And while Arc’teryx has become an indelible part of the modern menswear lexicon, with colloquialisms like “Deadbird” becoming common parlance for bros who love GORE-TEX and outerwear enthusiasts alike, it was a little over a decade ago that the Canadian company actively set out to create a label specifically targeting the men’s lifestyle space.
It’s a story that starts with Errolson Hugh, before the lauded designer even founded Acronym. In the late ‘90s he met Tom Herbst, former Arc’teryx CEO (and current “Arc’teryx Consigliere,” arguably the most gangster title at the company), where they bonded over watertight zippers. Herbst even sent Hugh some of the exclusive closures as well as the pattern for the zipper garage, a magnanimous act that directly influenced the construction of Acronym’s first Kit-1 jacket and is still used by the label today.

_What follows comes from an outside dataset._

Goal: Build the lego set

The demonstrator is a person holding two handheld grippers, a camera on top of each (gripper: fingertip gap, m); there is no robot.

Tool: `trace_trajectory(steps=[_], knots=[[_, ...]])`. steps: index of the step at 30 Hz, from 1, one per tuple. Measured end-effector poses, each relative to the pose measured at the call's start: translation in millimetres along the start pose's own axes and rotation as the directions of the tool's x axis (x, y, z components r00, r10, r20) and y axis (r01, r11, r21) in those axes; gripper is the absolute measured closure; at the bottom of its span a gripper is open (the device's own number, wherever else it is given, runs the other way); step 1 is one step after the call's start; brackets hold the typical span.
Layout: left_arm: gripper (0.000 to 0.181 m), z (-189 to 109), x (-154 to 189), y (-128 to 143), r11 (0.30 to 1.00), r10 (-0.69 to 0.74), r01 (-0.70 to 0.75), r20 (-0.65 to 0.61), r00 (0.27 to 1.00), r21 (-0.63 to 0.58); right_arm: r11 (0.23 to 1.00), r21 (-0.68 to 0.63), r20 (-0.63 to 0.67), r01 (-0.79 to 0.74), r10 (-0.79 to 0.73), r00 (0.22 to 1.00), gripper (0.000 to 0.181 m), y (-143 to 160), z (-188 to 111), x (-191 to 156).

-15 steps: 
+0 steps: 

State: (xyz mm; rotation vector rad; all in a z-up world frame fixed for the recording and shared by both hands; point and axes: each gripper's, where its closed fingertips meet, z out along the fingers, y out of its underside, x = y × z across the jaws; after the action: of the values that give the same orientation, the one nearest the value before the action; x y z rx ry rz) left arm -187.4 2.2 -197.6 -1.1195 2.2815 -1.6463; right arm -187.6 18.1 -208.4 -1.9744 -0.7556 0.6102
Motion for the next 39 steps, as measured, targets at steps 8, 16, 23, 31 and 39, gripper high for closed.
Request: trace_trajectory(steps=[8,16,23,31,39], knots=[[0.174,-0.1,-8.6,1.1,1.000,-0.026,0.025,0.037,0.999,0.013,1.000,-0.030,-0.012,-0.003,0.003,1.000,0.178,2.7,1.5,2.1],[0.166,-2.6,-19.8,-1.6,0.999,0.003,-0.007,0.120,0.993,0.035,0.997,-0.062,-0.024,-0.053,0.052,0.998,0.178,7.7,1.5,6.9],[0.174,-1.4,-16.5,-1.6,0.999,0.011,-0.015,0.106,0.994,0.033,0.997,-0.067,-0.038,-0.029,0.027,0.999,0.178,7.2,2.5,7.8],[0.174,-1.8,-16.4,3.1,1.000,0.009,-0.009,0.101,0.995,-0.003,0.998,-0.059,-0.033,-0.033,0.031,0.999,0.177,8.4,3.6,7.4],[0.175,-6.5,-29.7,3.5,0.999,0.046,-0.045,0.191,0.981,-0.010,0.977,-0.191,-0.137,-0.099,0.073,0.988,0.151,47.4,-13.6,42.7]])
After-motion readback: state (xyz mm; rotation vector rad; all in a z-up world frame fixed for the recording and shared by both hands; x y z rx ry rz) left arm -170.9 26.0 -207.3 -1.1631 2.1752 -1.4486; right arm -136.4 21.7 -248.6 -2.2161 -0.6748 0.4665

Around 2007, then-Arc’teryx CEO Tyler Jordan reached out to Errolson Hugh about developing a line for Arc’teryx with a metropolitan consumer in mind instead of its on-mountain constituency.

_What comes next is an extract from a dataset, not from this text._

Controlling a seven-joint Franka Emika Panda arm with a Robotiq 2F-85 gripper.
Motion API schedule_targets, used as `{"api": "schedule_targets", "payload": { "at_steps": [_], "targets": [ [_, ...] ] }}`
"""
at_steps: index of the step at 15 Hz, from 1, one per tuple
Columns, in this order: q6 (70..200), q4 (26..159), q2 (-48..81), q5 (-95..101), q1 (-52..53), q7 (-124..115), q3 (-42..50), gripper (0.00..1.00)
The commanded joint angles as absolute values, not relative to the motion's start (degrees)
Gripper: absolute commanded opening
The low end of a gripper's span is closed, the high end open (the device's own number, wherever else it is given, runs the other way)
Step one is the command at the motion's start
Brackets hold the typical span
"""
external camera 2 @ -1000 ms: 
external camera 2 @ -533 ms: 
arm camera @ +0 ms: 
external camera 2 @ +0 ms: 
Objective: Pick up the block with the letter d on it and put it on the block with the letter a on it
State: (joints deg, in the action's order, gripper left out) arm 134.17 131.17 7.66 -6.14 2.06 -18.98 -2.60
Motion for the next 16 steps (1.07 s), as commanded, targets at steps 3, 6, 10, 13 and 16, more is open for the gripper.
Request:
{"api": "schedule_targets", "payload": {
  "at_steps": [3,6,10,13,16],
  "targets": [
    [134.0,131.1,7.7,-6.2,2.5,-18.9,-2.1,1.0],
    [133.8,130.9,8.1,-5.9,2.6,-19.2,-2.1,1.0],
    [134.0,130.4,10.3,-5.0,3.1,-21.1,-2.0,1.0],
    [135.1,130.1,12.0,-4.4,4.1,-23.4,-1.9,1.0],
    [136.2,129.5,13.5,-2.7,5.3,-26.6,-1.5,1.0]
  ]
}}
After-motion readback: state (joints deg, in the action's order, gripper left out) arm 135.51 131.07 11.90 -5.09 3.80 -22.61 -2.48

That line ended up becoming Veilance. Hugh worked on the line as an adviser along with designer Conroy Nachtigall, Tom Herbst, Tyler Jordan, and project manager Kate Patterson, whose family ties ended up connecting them to an unlikely contributor.
“We landed on Veilance based on veiling, covering, surveillance. We were looking for something that wasn’t a word, something that could exist as part of vocabulary but wouldn’t show up in a search engine,” Hugh says of the name in a 10-year retrospective on the line. “At the end of the day after months of going back and forth it was Tyler who had to make the call in order to meet our print deadlines, and he chose Veilance.”
After Nachtigall left the company, Veilance has been overseen by creative director Taka Kasuga, a Bunka Fashion College graduate who cut his teeth working for Junya Watanabe before taking his talents overseas. His purview has since grown to overseeing many of Arc’teryx’s special projects and statement-making initiatives, including its newest one: System_A.
And that brings us back to Kate Patterson. Hugh recalls that they were discussing a Buzz Rickson MA-1 at a meeting to use as a reference piece, and Patterson mentioned that Rickson was visiting her uncle. It turns out that uncle was William Gibson.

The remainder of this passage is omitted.